Sysco lawsuit gains credibility

An attempt to sue provincial and federal governments over the dumping of steel industry pollutants on Sydney cleared a critical hurdle this week when Nova Scotia Supreme Court Justice John Murphy indicated that the case “has the potential for a class action.” Some more time will elapse before it’s confirmed that the case will definitely proceed, in light of whatever limitations in scope are eventually attached. But the six years already invested by initiating lawyer Ray Wagner and his first clients testifies to the dogged persistence that’s required to see such a project through.

Cape Breton Post
Fri., Jun. 25, 2010

Sydney - About 400 plaintiffs are signed up at this point, and four of that group would be representative plaintiffs in the proceedings. The number could grow significantly once the parameters of the case are officially defined – provided, of course, that large numbers of qualified potential plaintiffs eventually see it as worth their while to join. No plaintiff is likely to get rich from this.

The merits of certifying Nova Scotia’s first environmental class action suit were contested this week in Halifax, with proceedings available for live viewing via Internet webcast. Class action is a relatively new legal avenue for Nova Scotia, enabling a defined group with reasonably similar grievances to bring a collective case to court. The court has to certify a class action before the merits of the case can be explored in detail.

In the Sysco case, plaintiffs proposed a qualifying radius of 5.6 kilometres around Victoria Road and Laurier Street, and residency of at least three years. Government lawyers contended that this broad swath, taking in part of Westmount, could include up to 50,000 people and entail potential settlement costs of tens of millions of dollars – perhaps $100 million. They also argued that the group would be far too diverse to form a proper class for legal purposes.

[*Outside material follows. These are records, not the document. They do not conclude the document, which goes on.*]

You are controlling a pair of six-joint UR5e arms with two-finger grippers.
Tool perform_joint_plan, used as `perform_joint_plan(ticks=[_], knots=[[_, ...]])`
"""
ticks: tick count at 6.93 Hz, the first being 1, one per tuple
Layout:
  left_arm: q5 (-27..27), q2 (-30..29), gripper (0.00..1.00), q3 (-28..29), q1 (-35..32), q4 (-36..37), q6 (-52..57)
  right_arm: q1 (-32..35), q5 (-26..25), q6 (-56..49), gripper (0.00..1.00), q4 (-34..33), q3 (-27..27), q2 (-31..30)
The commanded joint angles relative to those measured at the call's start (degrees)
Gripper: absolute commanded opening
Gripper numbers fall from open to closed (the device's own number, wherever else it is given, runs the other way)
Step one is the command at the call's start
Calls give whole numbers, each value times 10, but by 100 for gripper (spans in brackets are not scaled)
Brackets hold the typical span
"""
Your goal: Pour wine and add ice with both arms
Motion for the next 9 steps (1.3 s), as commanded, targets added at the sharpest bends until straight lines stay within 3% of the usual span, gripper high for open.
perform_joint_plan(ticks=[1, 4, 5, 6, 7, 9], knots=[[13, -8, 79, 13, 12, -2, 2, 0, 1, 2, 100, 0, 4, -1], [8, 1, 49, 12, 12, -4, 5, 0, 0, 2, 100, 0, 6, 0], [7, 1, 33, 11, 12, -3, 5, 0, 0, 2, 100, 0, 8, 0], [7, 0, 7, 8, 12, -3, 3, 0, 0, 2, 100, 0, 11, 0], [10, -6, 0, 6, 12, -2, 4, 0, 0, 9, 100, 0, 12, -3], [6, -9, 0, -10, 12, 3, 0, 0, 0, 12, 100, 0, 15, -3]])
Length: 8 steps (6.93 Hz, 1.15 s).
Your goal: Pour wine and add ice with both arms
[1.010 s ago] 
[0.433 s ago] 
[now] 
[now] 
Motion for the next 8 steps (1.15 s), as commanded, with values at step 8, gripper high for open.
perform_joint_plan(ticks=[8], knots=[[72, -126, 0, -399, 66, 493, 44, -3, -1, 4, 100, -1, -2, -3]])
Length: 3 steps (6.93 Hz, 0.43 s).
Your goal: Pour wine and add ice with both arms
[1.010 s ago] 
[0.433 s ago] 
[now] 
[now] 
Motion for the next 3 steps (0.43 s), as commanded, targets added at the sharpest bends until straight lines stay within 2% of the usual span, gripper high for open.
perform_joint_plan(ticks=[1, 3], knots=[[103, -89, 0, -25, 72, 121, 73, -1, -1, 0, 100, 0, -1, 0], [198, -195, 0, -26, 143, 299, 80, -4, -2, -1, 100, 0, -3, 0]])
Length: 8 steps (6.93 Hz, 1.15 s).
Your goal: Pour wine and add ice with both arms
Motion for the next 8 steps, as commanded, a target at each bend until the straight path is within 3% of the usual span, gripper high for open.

The plaintiffs say those numbers are exaggerated and that only a modest settlement is sought. With two proposed sub-classes of plaintiff – property owners and residents, whose basis for claim would be somewhat different – the action seeks remediation of contaminated soil, a medical monitoring program and some financial damages.

Murphy indicated that the defining radius will have to shrink significantly and the qualifying length of residency will have to increase. He also has to refine the basis of action for each sub-class, and he’ll work with the two sides to shape the case into a manageable whole.

The likelihood of certification will bring a new level of credibility and public attention to the case. Immediately noticeable is how much the plaintiffs have already limited the scope of their claims. Just how the health effects of steel industry pollution would play out in a full-fledged trial isn’t clear at this point but it’s significant that the plaintiffs are not claiming personal injury despite widespread belief that Sydney’s industrial contamination – specifically over the 30-some years of government ownership of the industry – is a major cause of poor health outcomes ranging from birth defects to cancer.

A federal lawyer claimed that in the absence of any personal injury claim it is hard to see how residency in the area would be basis for a suit. The plaintiffs’ demand for medical monitoring implies that health effects would be contested at trial, though perhaps not with the ferocity that would attend if huge personal injury damages were at stake. Individuals could still sue on health grounds.

Despite an abundance of opinion on the subject in the community, the human health effects from steel industry pollution in Sydney have never been definitively established. It is a source of lingering bitterness that around the time governments withdrew support from the much-maligned Joint Action Group on the Muggah Creek cleanup, plans for a so-called cohort study, analyzing some 10,000 occupational and medical files of steelworkers, were also scrapped.

Those wanting to pursue the health angle to its practical conclusion, as far as the evidence would go, were convinced that the epidemiological work was closing in on the links between pollution and health in Sydney. But by that time JAG was labouring under a reputation as an ineffective debating club obsessed with studies at the expense of action and there was little public sympathy for the complaint that governments were ending the health investigations at a peculiarly convenient time.

The class action suit does not promise to provide those missing answers. But it does offer some potential satisfaction for those who continue to believe that the concerns of people living on most intimate terms with big industry and its aftermath were never given the objective consideration that they deserved despite protestations from many quarters that in dealing with the legacy of steel the interests of the community always came first.